Pristine forests, homes, and entire villages no longer exist as they once did. In Lahaina, the area most impacted by wildfires on Maui, at least 115 lives were lost and over $6 billion worth of property was destroyed.

While the underlying causes for this devastation continue to be examined — whether it was electrical utility negligence, water politics, or climate change — the fact remains that proven fire prevention methods haven’t been enough. Or, perhaps, in pursuit of more lofty goals, we’ve been hoodwinked by misguided activist groups to cast time tested knowledge aside.

One such example, prescribed burns, is considered the most effective method of fire prevention for both forests and vegetation. In an effort to cut down on dry vegetation and timber, fire is purposefully set to forests and farmlands in a controlled manner that is both monitored and regulated.

This practice is carried out by sugarcane producers in Florida, timber companies up and down the West Coast, and forest officials across the country. These controlled burns are uncontroversial in forest management and most of agriculture, and are a necessary part of the cycle of managing forests and land that would otherwise be susceptible to fires.
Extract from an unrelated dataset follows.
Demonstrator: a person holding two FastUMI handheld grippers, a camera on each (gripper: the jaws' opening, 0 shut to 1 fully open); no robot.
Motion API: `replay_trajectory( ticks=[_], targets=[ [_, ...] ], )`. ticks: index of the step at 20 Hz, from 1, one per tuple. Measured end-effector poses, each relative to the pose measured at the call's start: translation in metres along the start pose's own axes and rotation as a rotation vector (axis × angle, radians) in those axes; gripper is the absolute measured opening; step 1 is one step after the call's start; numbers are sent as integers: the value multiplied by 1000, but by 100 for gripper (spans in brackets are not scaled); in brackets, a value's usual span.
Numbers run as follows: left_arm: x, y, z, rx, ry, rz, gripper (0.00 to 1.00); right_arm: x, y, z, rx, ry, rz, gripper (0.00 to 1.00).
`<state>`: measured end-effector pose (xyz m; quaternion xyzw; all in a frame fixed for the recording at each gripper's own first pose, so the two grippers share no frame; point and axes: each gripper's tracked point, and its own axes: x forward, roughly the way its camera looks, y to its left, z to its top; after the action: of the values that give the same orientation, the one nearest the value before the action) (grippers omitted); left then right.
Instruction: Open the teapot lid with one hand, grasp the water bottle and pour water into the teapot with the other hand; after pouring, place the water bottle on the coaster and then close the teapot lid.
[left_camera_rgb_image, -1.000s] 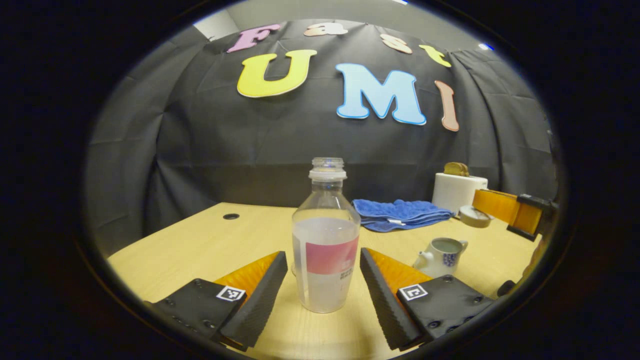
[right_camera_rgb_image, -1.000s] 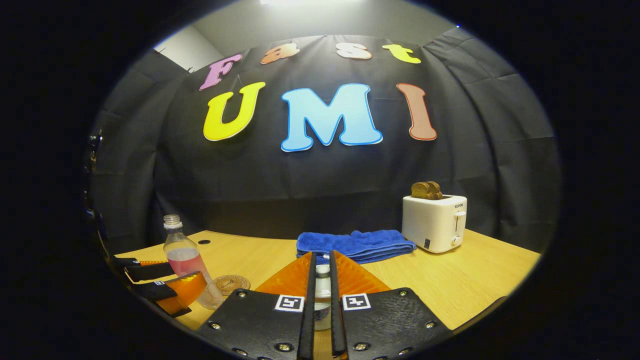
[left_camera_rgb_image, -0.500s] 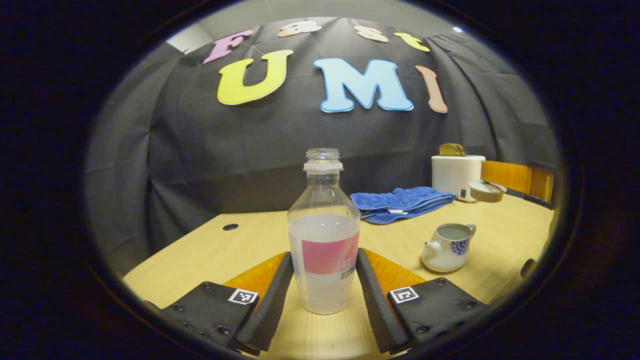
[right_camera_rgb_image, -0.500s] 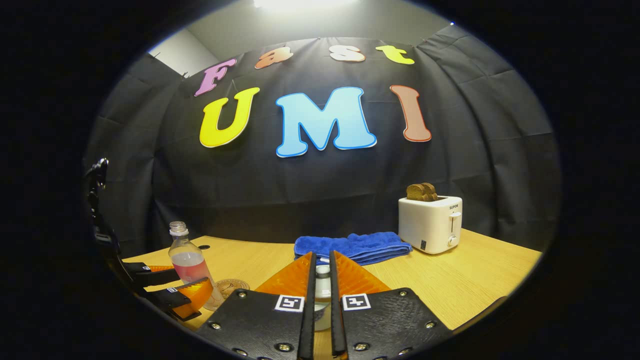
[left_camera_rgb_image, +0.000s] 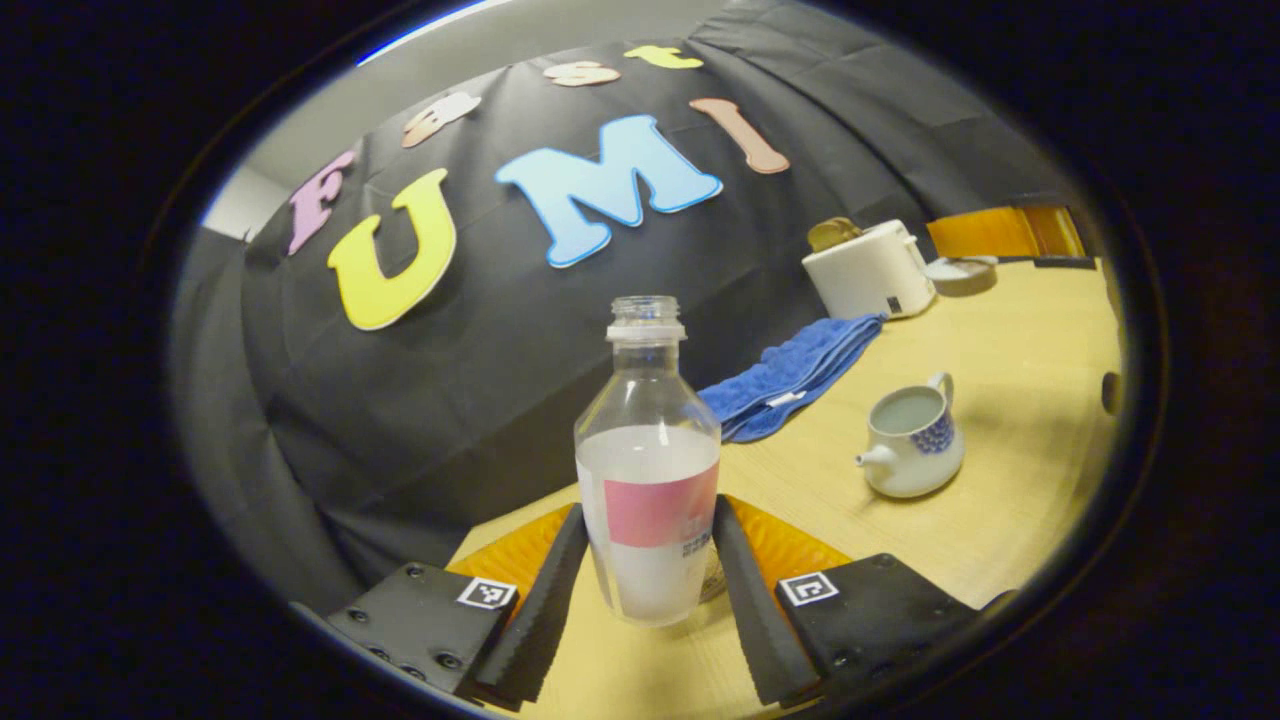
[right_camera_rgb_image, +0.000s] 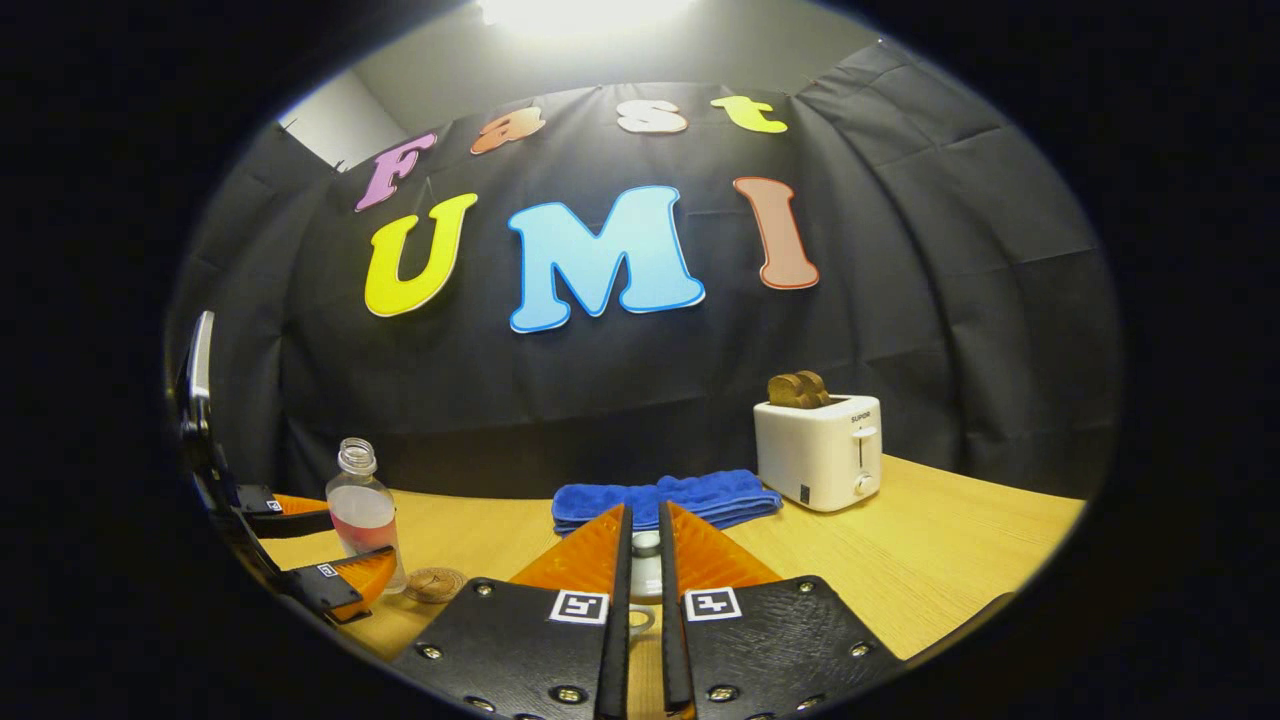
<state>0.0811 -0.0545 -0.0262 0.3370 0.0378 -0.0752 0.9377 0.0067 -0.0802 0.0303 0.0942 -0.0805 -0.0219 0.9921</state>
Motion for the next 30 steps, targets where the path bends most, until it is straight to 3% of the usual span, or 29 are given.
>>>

But to many environmental groups and some state and federal regulators, controlled fires by both industry and public agencies pose significant risks to both climate ambitions and broader environmental concerns that should trump their use.

The Environmental Protection Agency’s recent update to the Clean Air Act, for instance, imposes health-based air quality rules that effectively restrict prescribed burns in local communities, a point that several California members of Congress have urged the agency to reconsider.
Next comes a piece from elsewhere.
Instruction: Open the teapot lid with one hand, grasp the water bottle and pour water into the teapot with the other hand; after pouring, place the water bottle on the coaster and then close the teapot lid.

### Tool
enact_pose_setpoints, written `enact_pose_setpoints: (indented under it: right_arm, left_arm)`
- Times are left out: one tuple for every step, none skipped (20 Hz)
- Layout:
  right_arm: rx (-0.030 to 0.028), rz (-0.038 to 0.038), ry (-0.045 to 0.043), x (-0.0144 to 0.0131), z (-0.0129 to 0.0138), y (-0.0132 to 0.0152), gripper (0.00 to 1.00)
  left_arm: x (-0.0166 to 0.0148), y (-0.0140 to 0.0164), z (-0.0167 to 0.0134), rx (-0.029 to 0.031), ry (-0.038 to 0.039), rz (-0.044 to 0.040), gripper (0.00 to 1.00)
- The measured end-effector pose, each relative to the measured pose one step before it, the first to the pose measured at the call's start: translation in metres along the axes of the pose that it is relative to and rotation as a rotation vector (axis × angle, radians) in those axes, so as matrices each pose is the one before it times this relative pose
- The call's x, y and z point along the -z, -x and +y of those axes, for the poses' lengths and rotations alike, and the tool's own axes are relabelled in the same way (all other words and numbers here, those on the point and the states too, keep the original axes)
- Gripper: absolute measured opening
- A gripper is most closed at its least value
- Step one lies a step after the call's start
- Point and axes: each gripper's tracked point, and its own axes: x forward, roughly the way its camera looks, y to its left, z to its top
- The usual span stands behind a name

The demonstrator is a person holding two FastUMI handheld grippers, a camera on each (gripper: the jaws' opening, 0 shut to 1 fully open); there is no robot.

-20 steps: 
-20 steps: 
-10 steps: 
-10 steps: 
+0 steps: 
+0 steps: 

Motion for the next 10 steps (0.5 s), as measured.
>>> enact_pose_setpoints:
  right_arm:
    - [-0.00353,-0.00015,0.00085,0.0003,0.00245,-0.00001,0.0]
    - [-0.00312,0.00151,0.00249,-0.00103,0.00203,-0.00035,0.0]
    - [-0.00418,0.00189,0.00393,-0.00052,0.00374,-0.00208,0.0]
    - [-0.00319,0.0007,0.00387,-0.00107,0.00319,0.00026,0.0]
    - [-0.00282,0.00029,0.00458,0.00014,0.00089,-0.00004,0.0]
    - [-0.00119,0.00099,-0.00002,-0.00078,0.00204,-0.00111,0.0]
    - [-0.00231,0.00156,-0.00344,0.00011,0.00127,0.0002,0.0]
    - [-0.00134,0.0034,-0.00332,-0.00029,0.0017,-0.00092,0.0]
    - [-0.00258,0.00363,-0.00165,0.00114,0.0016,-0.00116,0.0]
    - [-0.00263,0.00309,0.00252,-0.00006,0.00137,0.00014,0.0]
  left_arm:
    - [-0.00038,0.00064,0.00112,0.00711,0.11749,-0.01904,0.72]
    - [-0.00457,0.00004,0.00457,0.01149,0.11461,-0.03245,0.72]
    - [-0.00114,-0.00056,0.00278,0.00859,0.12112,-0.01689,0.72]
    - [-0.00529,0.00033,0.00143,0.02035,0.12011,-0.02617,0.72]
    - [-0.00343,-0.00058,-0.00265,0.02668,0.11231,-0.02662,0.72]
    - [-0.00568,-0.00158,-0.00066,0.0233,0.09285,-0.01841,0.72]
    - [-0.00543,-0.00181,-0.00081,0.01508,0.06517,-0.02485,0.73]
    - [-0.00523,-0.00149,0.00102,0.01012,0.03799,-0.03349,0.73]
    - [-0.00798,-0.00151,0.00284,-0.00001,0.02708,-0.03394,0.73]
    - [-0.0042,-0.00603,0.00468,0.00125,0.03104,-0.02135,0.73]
Throughout the pandemic, the U.S. Forest Service halted prescribed burns across Oregon, Washington, and California, concerned the smoke would exacerbate the effects of the respiratory virus.
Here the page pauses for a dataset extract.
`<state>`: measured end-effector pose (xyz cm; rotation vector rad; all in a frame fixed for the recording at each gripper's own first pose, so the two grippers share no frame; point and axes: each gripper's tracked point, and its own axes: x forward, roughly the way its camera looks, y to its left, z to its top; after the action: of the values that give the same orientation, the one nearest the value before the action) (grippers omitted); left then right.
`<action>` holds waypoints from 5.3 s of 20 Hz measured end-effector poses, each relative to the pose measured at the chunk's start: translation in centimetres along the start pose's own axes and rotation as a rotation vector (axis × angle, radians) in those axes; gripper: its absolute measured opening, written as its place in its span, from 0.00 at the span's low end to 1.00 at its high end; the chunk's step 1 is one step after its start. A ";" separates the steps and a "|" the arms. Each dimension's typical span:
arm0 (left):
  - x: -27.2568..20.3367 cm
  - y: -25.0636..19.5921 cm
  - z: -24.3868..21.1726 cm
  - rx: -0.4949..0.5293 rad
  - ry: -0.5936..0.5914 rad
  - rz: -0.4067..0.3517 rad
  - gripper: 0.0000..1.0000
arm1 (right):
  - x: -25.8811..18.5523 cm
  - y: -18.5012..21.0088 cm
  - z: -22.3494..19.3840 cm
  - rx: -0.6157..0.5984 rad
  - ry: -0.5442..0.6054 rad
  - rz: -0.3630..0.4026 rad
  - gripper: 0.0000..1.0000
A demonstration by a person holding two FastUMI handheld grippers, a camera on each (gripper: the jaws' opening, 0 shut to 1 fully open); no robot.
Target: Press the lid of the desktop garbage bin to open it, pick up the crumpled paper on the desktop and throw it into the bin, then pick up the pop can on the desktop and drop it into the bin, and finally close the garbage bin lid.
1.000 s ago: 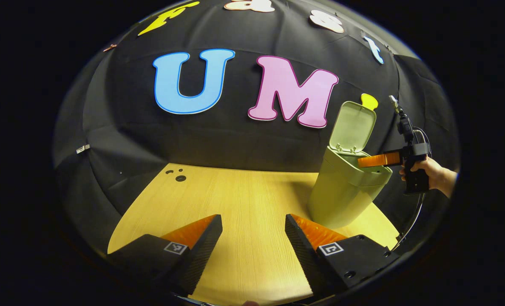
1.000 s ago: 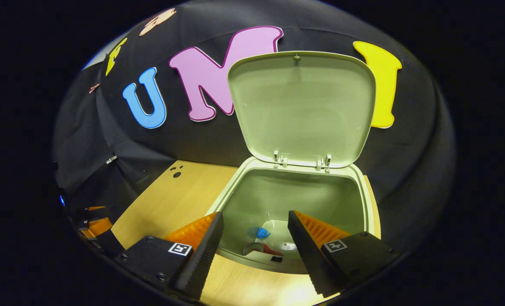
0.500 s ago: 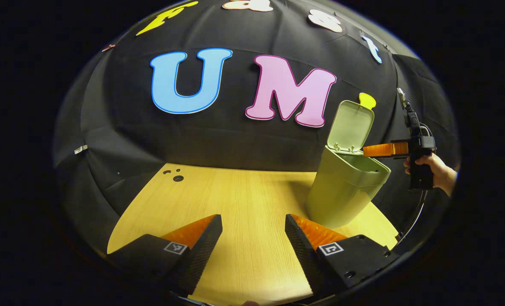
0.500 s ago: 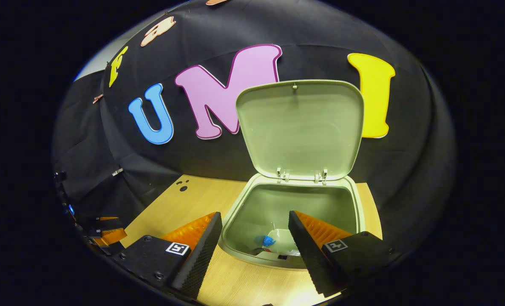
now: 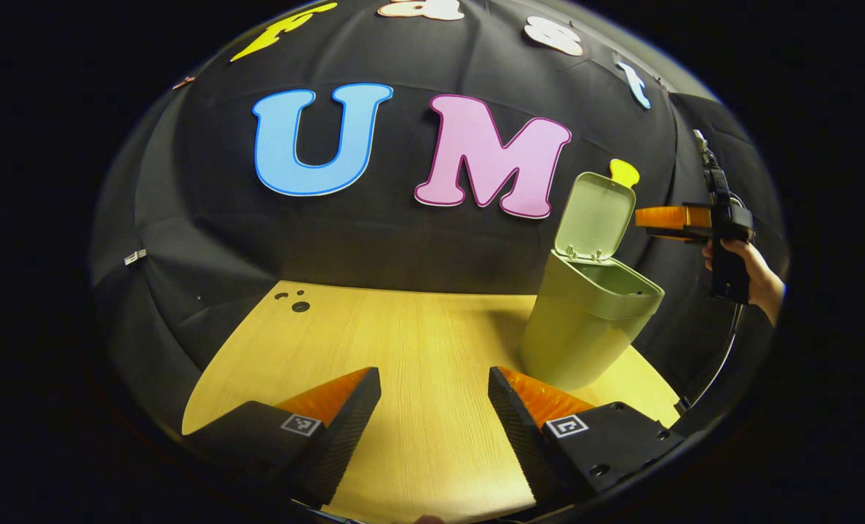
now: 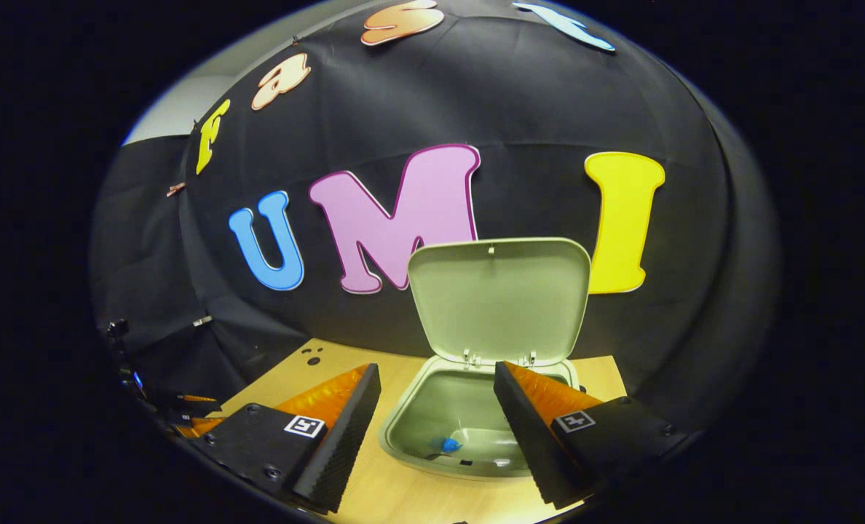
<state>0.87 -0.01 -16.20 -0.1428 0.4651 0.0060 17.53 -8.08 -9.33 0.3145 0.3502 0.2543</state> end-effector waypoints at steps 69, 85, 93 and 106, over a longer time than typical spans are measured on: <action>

In California, Gov. Gavin Newson’s administration has set a goal of burning up to 400,000 acres per year in “beneficial fires,” burdensome regulations and permitting delays have hampered efforts by both private companies and local officials to use burns.

Green groups across the continent have also lent their efforts to stopping prescribed burns both in forestry and agriculture, using lawsuits and constitutional provisions to argue for environmental standards to restrict its use.

For the last decade in Florida, the Sierra Club and other groups have launched several health-related lawsuits against sugar growers, hoping to halt pre-harvest burning in sugarcane fields that are used to separate the valuable sugarcane crop from the flammable grasses that surround it. A highly publicized class-action lawsuit was first dismissed by the judge for lack of evidence and then later voluntarily dropped, much to the chagrin of activists.

Similar efforts did, however, prove successful in Hawaii, where a constitutional amendment guaranteeing a “clean and healthful environment” was recently interpreted by the State Supreme Court to uphold the permit denial of a biomass plant that planned to use controlled burns.

However, forest ecologists have been clear that more prescribed burns would have prevented much of the fire devastation in Hawaii. According to the Washington Post, the exodus of sugarcane and pineapple producers over the decades left thousands of acres of highly flammable grasslands on Maui unmanaged, providing the necessary fuel for the fire likely sparked by a downed electrical line.

For a state concerned with responsible environmental stewardship, but now ravaged by the recent wildfires, efforts at halting responsible forest and land management leave us with more questions than answers.

Will public officials and private industry still be allowed and encouraged to use prescribed fires and to avoid these types of catastrophes? Or will environmentalist activist fears of future climate crises limit their use?

The priority for all of us must be evidence-based, ecologically sustainable strategies that can help balance all of these concerns. For now, that means forest and land management must remain a solution.